◆ **Task item**
Sort through the entries below and pull out lines containing the word "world".

◆ **Records for the task**
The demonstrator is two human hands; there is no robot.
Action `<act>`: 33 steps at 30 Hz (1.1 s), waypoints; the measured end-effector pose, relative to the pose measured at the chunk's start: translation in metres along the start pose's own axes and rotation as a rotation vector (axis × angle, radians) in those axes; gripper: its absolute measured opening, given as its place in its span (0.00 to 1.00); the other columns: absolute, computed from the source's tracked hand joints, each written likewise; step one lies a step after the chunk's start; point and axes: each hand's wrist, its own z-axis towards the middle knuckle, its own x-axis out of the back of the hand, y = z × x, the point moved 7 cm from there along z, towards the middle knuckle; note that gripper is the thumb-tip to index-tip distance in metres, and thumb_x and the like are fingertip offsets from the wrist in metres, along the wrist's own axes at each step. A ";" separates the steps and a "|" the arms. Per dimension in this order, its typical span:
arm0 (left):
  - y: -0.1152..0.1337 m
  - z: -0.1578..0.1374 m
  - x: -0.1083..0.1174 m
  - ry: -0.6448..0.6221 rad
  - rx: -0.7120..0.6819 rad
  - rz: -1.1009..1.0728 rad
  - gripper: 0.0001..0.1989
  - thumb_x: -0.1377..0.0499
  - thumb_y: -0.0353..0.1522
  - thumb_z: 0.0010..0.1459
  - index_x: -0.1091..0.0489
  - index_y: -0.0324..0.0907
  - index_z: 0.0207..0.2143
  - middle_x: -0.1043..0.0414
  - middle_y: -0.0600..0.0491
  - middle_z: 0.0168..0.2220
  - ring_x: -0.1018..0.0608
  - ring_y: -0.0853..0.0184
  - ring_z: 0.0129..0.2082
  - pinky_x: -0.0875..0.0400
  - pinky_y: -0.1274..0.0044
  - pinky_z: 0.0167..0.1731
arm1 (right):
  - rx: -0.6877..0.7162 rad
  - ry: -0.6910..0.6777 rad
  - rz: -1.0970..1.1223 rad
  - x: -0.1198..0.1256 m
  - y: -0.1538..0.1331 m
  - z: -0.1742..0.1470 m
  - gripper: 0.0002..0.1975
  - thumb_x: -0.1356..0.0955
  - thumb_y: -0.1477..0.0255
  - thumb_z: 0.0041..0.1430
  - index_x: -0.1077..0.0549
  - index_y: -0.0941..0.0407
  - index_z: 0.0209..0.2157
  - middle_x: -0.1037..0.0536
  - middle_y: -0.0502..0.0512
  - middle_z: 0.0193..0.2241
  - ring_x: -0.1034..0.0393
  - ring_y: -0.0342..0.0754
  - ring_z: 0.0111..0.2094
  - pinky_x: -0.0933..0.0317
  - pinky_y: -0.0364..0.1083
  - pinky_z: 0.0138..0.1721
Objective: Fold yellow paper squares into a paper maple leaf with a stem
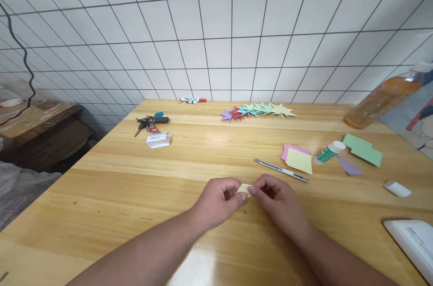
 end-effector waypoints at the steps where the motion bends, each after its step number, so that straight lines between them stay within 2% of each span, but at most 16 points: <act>1: 0.001 0.000 0.001 0.019 0.000 -0.022 0.15 0.42 0.37 0.51 0.38 0.38 0.18 0.47 0.60 0.17 0.43 0.75 0.19 0.50 0.82 0.19 | -0.004 -0.007 0.015 0.000 0.001 0.000 0.12 0.33 0.64 0.52 0.33 0.57 0.22 0.37 0.46 0.18 0.46 0.41 0.22 0.50 0.40 0.23; 5: 0.002 0.002 0.009 0.097 0.058 -0.194 0.11 0.39 0.38 0.47 0.31 0.37 0.26 0.34 0.56 0.21 0.34 0.73 0.21 0.41 0.81 0.23 | -0.007 -0.049 0.018 -0.001 -0.001 0.000 0.13 0.33 0.64 0.52 0.36 0.57 0.21 0.40 0.45 0.18 0.48 0.40 0.21 0.52 0.40 0.21; 9: 0.001 0.006 0.011 0.105 0.106 -0.336 0.13 0.35 0.38 0.43 0.30 0.37 0.25 0.32 0.57 0.18 0.33 0.74 0.19 0.40 0.82 0.22 | -0.003 -0.068 0.003 -0.002 -0.002 -0.001 0.13 0.33 0.64 0.51 0.36 0.56 0.21 0.40 0.45 0.18 0.49 0.40 0.21 0.53 0.40 0.22; 13: -0.002 0.007 0.012 0.095 0.137 -0.400 0.14 0.34 0.39 0.42 0.28 0.36 0.25 0.28 0.54 0.20 0.31 0.73 0.20 0.38 0.81 0.23 | 0.003 -0.075 0.079 -0.003 -0.003 -0.001 0.14 0.33 0.61 0.51 0.36 0.56 0.21 0.40 0.45 0.18 0.48 0.40 0.21 0.51 0.40 0.23; 20: -0.002 0.007 0.006 -0.036 0.153 -0.376 0.17 0.33 0.40 0.42 0.27 0.35 0.29 0.27 0.53 0.23 0.29 0.72 0.22 0.38 0.81 0.24 | 0.030 -0.001 0.009 0.001 -0.003 -0.001 0.14 0.34 0.61 0.52 0.34 0.56 0.22 0.38 0.46 0.18 0.45 0.41 0.22 0.49 0.40 0.23; 25: 0.000 0.005 0.003 -0.064 0.119 -0.376 0.19 0.34 0.40 0.43 0.27 0.36 0.34 0.26 0.51 0.28 0.28 0.69 0.27 0.37 0.80 0.27 | 0.023 0.032 -0.080 0.001 -0.002 0.000 0.13 0.34 0.63 0.53 0.34 0.56 0.21 0.38 0.45 0.18 0.45 0.41 0.21 0.50 0.40 0.22; 28: -0.004 0.005 0.003 -0.026 0.152 -0.305 0.17 0.35 0.41 0.43 0.26 0.36 0.32 0.27 0.51 0.26 0.28 0.70 0.25 0.38 0.81 0.24 | 0.052 0.007 -0.114 -0.002 -0.003 -0.001 0.13 0.34 0.64 0.54 0.34 0.56 0.21 0.37 0.46 0.18 0.44 0.42 0.21 0.48 0.40 0.22; 31: -0.007 0.005 0.004 0.011 0.175 -0.250 0.16 0.36 0.40 0.44 0.27 0.36 0.30 0.28 0.52 0.23 0.30 0.71 0.22 0.40 0.81 0.22 | 0.144 0.025 -0.154 -0.002 -0.010 -0.005 0.06 0.35 0.68 0.55 0.31 0.55 0.29 0.33 0.48 0.23 0.42 0.42 0.22 0.45 0.40 0.22; 33: -0.007 0.005 0.004 0.010 0.183 -0.229 0.15 0.36 0.40 0.45 0.28 0.36 0.30 0.28 0.53 0.23 0.31 0.72 0.21 0.41 0.82 0.21 | 0.270 0.030 -0.204 -0.002 -0.020 -0.009 0.06 0.35 0.71 0.55 0.30 0.54 0.36 0.31 0.52 0.30 0.39 0.42 0.24 0.42 0.41 0.24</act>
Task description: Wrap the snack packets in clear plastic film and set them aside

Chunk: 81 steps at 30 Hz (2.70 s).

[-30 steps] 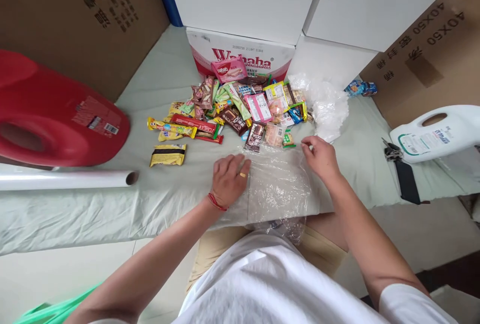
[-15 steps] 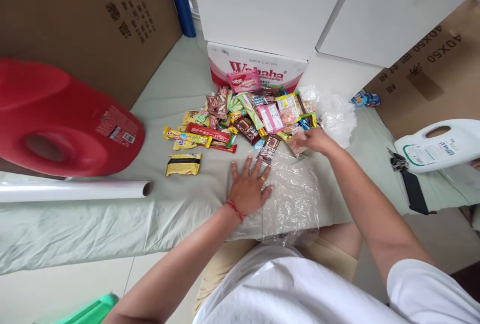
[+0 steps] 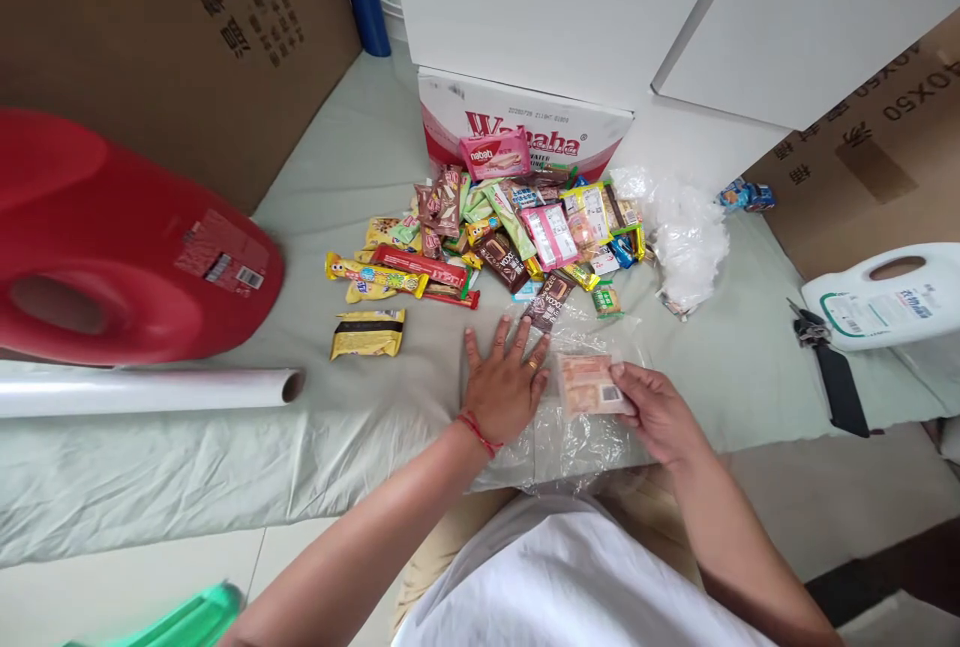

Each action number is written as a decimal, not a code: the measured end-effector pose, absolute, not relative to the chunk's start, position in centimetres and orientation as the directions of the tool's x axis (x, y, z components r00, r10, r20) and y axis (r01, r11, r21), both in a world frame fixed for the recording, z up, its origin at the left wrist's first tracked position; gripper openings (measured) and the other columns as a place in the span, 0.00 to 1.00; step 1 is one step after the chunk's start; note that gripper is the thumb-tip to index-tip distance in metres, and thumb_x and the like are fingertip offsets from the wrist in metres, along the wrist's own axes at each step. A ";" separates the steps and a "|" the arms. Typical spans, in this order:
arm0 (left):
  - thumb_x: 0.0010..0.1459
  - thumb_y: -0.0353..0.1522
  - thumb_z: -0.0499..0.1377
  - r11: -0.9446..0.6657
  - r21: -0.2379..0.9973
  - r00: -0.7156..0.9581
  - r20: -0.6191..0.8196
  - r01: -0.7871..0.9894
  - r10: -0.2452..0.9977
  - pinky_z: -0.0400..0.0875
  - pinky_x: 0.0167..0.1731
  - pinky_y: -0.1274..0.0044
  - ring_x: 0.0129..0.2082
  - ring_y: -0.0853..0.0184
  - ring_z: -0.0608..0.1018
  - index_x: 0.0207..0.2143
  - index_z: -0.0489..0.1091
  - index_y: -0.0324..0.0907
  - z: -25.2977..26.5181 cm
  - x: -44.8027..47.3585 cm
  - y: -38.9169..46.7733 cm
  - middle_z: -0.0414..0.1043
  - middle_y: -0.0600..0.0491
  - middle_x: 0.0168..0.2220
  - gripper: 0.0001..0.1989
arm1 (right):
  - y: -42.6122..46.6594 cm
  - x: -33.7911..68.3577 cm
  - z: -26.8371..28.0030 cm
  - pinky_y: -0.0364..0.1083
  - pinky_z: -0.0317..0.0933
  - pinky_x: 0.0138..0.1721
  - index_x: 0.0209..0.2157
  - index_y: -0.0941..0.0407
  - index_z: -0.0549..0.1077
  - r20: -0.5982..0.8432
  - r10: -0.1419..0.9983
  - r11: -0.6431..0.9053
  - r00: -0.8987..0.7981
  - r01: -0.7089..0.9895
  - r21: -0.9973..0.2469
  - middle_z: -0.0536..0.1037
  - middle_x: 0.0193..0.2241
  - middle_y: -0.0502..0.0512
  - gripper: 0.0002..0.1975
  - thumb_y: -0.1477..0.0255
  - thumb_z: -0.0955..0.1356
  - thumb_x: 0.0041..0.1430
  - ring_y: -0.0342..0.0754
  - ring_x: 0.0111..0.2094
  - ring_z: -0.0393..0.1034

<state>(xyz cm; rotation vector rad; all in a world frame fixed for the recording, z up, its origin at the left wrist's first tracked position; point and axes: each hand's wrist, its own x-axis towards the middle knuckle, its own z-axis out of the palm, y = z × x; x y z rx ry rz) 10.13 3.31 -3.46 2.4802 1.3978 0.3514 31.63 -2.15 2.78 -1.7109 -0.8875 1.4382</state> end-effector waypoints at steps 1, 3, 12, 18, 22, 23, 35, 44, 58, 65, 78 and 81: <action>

◆ **Response to this exercise**
Each action number is written as a decimal, not a code: the measured end-effector pose, absolute, not relative to the chunk's start, position in centimetres and orientation as the directions of the tool's x axis (x, y, z components r00, r10, r20) and y axis (r01, r11, r21), both in a world frame fixed for the recording, z up, its origin at the left wrist's first tracked position; gripper openings (measured) and the other columns as a place in the span, 0.00 to 1.00; step 1 is one step after the chunk's start; note that gripper is the thumb-tip to index-tip distance in metres, and thumb_x and the like are fingertip offsets from the wrist in metres, along the wrist's own axes at each step. A ";" separates the steps and a "|" the arms. Typical spans, in this order:
<state>(xyz cm; rotation vector rad; all in a world frame fixed for the recording, z up, its origin at the left wrist's first tracked position; point and axes: each hand's wrist, its own x-axis towards the middle knuckle, its own z-axis out of the palm, y = z × x; x y z rx ry rz) 10.13 3.31 -3.46 2.4802 1.3978 0.3514 31.63 -2.15 2.78 -1.7109 -0.8875 1.4382</state> end-effector waypoints at steps 1, 3, 12, 18, 22, 23, 35, 44, 58, 65, 78 and 81: <action>

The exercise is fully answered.